Hadassah Reopens Washington Office After Nearly 10 Years

Graphic by Angelie Zaslavsky
WASHINGTON (JTA) — Hadassah is reopening its Washington office, nearly a decade after the women’s Zionist group was crippled because of its unwitting involvement in investment counselor Bernie Madoff’s fraud.
Ellen Hershkin, the president of the group, which claims 300,000 members in the United States, on Monday named Karen Paikin Barall as the director of Hadassah’s new government relations office in Washington DC.
Barall was most recently director of Mid-Atlantic advocacy for the Orthodox Union. She was a political appointee in the President George W. Bush State Department’s Anti-Semitism monitoring office.
Hadassah scaled back operations after the Madoff scandal blew open in late 2008, and eventually shut its Washington office, among other measures. In 2011, Hadassah returned $45 million to other investors, just under half its earnings under the fraudulent scheme, which pays early investors from money garnered from more recent investors, instead of from actual earnings on the investments. The result is to fraudulently make the investment attractive. Madoff was sentenced to 150 years in prison for his crimes.
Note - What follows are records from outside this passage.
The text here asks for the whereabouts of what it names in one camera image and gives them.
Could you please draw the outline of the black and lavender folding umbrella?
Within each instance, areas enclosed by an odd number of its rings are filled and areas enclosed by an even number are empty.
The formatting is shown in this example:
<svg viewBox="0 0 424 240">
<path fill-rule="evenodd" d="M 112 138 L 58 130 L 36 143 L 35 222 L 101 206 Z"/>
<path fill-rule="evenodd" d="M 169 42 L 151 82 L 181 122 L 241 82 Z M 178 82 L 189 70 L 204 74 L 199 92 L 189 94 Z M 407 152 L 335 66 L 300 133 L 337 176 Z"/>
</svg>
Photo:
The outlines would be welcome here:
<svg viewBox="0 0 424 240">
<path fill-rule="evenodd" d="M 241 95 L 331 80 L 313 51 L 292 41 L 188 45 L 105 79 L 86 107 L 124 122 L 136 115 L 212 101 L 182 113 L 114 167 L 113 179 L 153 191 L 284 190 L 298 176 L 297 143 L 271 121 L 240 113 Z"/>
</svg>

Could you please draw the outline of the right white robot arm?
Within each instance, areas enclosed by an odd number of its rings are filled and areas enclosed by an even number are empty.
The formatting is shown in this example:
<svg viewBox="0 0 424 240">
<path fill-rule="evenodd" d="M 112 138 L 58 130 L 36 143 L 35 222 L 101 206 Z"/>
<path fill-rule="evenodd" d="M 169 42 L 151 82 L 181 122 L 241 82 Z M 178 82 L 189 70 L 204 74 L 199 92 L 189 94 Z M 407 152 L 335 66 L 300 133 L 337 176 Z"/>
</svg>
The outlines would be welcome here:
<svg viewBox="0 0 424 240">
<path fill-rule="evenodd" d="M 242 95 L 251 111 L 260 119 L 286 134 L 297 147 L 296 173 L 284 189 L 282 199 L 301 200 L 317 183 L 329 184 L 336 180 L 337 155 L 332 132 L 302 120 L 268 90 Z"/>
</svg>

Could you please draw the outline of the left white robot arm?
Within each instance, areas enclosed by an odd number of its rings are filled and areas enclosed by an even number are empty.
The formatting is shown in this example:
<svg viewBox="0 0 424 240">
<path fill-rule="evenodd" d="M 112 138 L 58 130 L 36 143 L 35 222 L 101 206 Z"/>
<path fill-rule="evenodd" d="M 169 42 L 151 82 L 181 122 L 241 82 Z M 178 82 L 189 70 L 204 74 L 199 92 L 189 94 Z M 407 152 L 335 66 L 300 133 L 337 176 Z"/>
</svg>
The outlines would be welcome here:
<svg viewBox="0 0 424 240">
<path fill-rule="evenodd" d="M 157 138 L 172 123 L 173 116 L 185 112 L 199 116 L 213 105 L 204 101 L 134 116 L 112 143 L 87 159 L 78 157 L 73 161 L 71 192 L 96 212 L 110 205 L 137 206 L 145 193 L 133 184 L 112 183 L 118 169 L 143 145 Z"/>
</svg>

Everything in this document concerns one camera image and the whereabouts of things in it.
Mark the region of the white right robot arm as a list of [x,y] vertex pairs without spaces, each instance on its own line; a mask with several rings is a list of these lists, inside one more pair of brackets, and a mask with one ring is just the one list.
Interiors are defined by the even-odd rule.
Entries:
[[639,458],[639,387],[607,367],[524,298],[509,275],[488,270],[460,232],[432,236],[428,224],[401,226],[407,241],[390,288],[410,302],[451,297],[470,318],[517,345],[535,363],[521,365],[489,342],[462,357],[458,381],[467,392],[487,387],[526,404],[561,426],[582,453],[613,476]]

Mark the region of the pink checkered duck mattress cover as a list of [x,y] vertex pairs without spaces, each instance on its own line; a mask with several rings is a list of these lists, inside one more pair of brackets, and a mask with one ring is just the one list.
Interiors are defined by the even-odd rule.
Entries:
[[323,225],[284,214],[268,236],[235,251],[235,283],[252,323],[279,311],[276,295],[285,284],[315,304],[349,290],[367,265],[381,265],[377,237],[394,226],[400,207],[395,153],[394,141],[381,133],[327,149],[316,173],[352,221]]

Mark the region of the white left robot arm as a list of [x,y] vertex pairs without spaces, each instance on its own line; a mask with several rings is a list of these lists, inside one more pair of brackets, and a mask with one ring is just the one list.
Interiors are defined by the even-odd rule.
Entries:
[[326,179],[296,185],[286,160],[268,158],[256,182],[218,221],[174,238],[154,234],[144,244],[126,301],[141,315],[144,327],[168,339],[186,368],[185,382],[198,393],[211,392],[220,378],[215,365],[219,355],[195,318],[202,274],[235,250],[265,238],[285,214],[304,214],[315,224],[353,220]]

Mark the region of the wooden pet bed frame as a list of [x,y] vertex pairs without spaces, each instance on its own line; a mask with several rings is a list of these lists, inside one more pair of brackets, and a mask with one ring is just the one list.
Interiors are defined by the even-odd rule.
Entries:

As a result of its scale-back, Hadassah focused more on fund-raising for the hospitals that are its namesake in Israel and withdrew to a degree from lobbying on domestic issues, including women’s health. The reopening of the Washington office appears to mean the group plans to reassert its voice in that area.
“I am proud to be representing Hadassah as we make the case for Israel, fight increasing anti-Semitism around the world, and promote women’s health equity at home,” Barall said in the statement.